▶ _MATERIAL TO PROCESS_:
•••••
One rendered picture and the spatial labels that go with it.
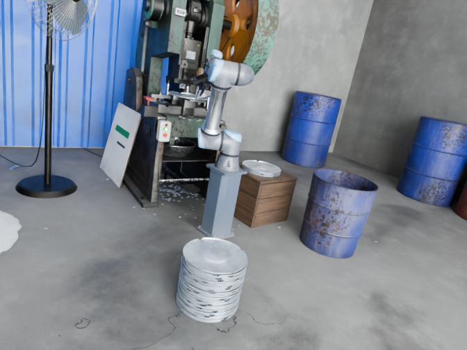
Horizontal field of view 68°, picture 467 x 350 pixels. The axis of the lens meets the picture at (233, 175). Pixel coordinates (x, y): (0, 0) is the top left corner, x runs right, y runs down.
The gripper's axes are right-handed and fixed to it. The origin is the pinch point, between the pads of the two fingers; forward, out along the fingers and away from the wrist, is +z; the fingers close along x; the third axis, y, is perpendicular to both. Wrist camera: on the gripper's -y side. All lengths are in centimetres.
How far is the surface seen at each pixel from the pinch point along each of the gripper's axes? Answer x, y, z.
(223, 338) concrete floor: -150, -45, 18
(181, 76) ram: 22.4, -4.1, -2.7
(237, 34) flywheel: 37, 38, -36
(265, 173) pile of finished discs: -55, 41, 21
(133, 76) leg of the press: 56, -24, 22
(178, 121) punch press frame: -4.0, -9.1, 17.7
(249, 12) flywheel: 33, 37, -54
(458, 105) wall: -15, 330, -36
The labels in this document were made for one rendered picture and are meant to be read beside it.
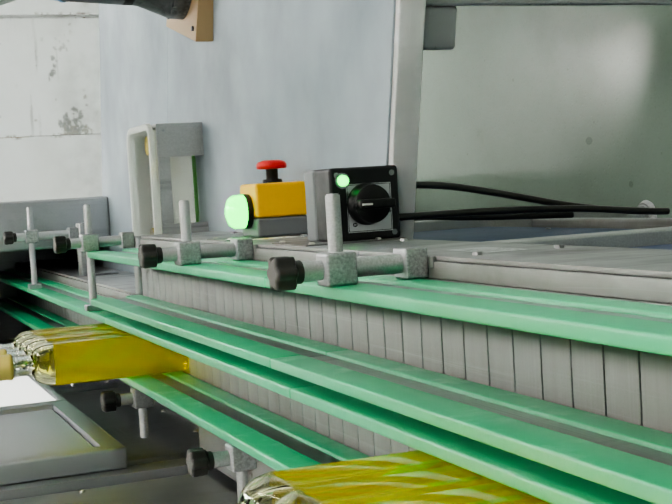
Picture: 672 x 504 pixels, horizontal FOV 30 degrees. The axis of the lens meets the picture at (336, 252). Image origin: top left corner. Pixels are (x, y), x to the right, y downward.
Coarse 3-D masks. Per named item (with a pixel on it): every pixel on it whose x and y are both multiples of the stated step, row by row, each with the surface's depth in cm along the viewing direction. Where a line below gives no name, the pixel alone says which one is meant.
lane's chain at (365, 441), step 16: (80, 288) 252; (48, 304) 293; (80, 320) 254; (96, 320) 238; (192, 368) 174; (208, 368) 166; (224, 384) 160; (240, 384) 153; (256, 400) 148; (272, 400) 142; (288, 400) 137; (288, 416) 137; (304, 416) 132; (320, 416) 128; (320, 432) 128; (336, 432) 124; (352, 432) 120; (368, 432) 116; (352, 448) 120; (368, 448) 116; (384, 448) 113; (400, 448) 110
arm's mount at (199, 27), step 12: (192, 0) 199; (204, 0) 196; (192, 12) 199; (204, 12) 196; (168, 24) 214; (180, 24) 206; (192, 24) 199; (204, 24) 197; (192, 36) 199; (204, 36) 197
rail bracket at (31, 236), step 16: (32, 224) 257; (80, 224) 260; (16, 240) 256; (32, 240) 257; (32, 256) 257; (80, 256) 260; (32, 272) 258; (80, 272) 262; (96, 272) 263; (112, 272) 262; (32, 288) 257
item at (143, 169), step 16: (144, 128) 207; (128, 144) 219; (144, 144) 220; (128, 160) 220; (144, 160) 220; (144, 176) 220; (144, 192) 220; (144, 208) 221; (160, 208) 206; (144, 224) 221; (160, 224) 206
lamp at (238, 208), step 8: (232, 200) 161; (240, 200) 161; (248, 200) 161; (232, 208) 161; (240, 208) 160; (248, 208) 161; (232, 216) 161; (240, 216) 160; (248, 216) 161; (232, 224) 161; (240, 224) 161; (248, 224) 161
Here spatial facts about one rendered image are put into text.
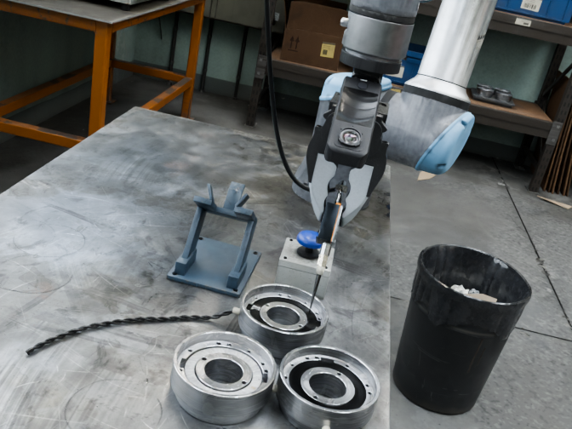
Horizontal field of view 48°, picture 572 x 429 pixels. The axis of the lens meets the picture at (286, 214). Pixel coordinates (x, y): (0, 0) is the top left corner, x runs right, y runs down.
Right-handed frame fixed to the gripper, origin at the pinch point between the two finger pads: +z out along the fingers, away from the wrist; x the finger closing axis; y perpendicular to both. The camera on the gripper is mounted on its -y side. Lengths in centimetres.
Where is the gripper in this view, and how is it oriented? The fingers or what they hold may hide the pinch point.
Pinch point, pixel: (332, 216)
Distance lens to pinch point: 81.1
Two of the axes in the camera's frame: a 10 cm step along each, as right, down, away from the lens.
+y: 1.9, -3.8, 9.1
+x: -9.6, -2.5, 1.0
•••••
▶ _THE TASK_:
Search the material above for the word "fingers", and return each line that holds it.

▶ _EXPECTED ANSWER_:
The gripper's axes are right-handed and fixed to it. The origin is the pinch point, between the pads of the two fingers; forward, out along the fingers and away from the wrist, is +z; the fingers close along x; the third axis, y, is perpendicular to both. Wrist camera: on the gripper's -y side. All lengths are in centimetres.
Right-handed frame fixed to the gripper, origin at the pinch point between the two finger pads: +z out along the fingers, away from the wrist; x the finger closing axis; y perpendicular to both. The camera on the gripper is mounted on its -y side. Lengths in centimetres.
Where is the gripper in this view, and how is it oriented? The fingers or what they hold may hide the pinch point.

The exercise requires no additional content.